The problem >> Print the listing below a second time, exactly, and omit its images.
- Opening Delimiter -
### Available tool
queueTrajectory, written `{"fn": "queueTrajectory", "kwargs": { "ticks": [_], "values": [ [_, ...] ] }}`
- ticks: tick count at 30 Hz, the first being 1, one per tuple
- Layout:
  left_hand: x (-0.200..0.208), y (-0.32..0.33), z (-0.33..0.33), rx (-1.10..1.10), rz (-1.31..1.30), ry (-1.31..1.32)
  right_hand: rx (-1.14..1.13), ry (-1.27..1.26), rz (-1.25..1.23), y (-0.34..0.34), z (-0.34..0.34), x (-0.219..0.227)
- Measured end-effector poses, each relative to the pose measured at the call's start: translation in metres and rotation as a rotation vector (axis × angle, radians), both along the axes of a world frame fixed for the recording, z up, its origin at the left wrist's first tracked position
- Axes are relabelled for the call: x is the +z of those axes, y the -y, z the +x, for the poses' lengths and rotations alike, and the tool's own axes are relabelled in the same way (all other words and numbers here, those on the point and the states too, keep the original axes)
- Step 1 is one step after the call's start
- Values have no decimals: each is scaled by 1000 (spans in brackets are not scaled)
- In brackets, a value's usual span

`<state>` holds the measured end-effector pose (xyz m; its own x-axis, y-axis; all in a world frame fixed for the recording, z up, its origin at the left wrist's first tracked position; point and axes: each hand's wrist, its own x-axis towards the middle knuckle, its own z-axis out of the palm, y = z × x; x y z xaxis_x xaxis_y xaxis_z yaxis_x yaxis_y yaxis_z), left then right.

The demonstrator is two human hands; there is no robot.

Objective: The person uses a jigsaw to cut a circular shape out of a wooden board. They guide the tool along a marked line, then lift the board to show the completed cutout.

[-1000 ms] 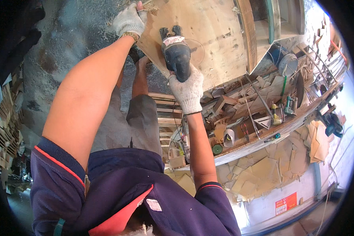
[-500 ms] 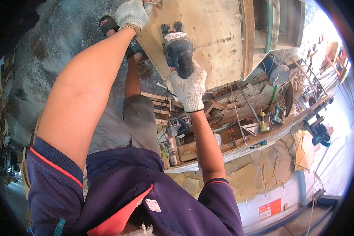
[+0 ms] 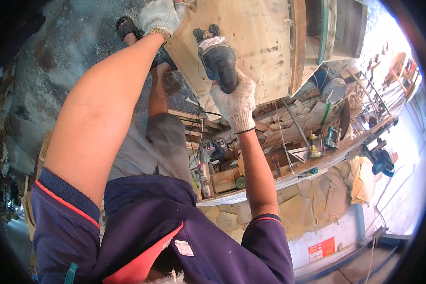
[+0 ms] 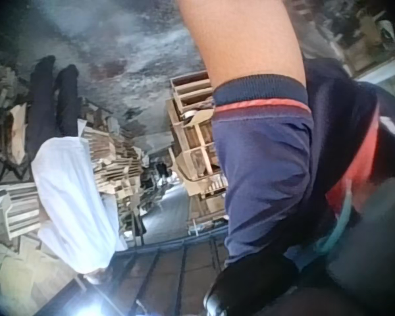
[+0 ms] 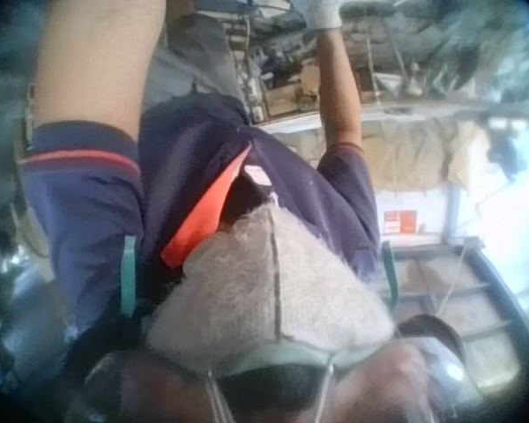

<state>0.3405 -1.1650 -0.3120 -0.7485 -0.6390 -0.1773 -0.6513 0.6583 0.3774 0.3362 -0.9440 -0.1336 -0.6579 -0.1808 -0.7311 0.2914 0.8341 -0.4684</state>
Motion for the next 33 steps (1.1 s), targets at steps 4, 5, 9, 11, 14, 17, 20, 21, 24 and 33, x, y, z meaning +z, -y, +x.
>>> {"fn": "queueTrajectory", "kwargs": {
  "ticks": [4,5,9,11,14,17,20,21,24,33],
  "values": [
    [-1,-1,-1,-2,0,21,60,-89,-13,0,0,-1],
    [-1,-1,-1,-3,-8,4,60,-90,-9,0,0,-1],
    [-1,0,1,-14,-14,-13,94,-130,-43,1,-2,1],
    [-1,0,1,-17,-13,2,92,-122,-20,1,-2,1],
    [1,0,0,-14,-15,29,59,-126,-25,3,-1,1],
    [3,-1,0,-10,-6,46,73,-142,-16,4,-1,0],
    [5,-1,-1,-6,14,54,109,-133,4,5,-3,2],
    [5,0,-2,-7,18,52,119,-124,9,5,-5,4],
    [6,1,-3,1,37,66,114,-101,-2,7,-9,6],
    [9,0,-3,4,45,58,157,-20,68,6,-20,4]
  ]
}}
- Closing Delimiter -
Written response >>
### Available tool
queueTrajectory, written `{"fn": "queueTrajectory", "kwargs": { "ticks": [_], "values": [ [_, ...] ] }}`
- ticks: tick count at 30 Hz, the first being 1, one per tuple
- Layout:
  left_hand: x (-0.200..0.208), y (-0.32..0.33), z (-0.33..0.33), rx (-1.10..1.10), rz (-1.31..1.30), ry (-1.31..1.32)
  right_hand: rx (-1.14..1.13), ry (-1.27..1.26), rz (-1.25..1.23), y (-0.34..0.34), z (-0.34..0.34), x (-0.219..0.227)
- Measured end-effector poses, each relative to the pose measured at the call's start: translation in metres and rotation as a rotation vector (axis × angle, radians), both along the axes of a world frame fixed for the recording, z up, its origin at the left wrist's first tracked position
- Axes are relabelled for the call: x is the +z of those axes, y the -y, z the +x, for the poses' lengths and rotations alike, and the tool's own axes are relabelled in the same way (all other words and numbers here, those on the point and the states too, keep the original axes)
- Step 1 is one step after the call's start
- Values have no decimals: each is scaled by 1000 (spans in brackets are not scaled)
- In brackets, a value's usual span

`<state>` holds the measured end-effector pose (xyz m; its own x-axis, y-axis; all in a world frame fixed for the recording, z up, its origin at the left wrist's first tracked position; point and axes: each hand's wrist, its own x-axis towards the middle knuckle, its own z-axis out of the palm, y = z × x; x y z xaxis_x xaxis_y xaxis_z yaxis_x yaxis_y yaxis_z), left then right.

The demonstrator is two human hands; there is no robot.

Objective: The person uses a jigsaw to cut a circular shape out of a wooden board. They guide the tool along a marked line, then lift the board to show the completed cutout.

[-1000 ms] 
[-500 ms] 
[+0 ms] 
[+0 ms] 
[+0 ms] 

<state>0.3405 -1.1650 -0.3120 -0.7485 -0.6390 -0.1773 -0.6513 0.6583 0.3774 0.3362 -0.9440 -0.1336 -0.6579 -0.1808 -0.7311 0.2914 0.8341 -0.4684</state>
Motion for the next 33 steps (1.1 s), targets at steps 4, 5, 9, 11, 14, 17, 20, 21, 24 and 33, x, y, z meaning +z, -y, +x.
>>> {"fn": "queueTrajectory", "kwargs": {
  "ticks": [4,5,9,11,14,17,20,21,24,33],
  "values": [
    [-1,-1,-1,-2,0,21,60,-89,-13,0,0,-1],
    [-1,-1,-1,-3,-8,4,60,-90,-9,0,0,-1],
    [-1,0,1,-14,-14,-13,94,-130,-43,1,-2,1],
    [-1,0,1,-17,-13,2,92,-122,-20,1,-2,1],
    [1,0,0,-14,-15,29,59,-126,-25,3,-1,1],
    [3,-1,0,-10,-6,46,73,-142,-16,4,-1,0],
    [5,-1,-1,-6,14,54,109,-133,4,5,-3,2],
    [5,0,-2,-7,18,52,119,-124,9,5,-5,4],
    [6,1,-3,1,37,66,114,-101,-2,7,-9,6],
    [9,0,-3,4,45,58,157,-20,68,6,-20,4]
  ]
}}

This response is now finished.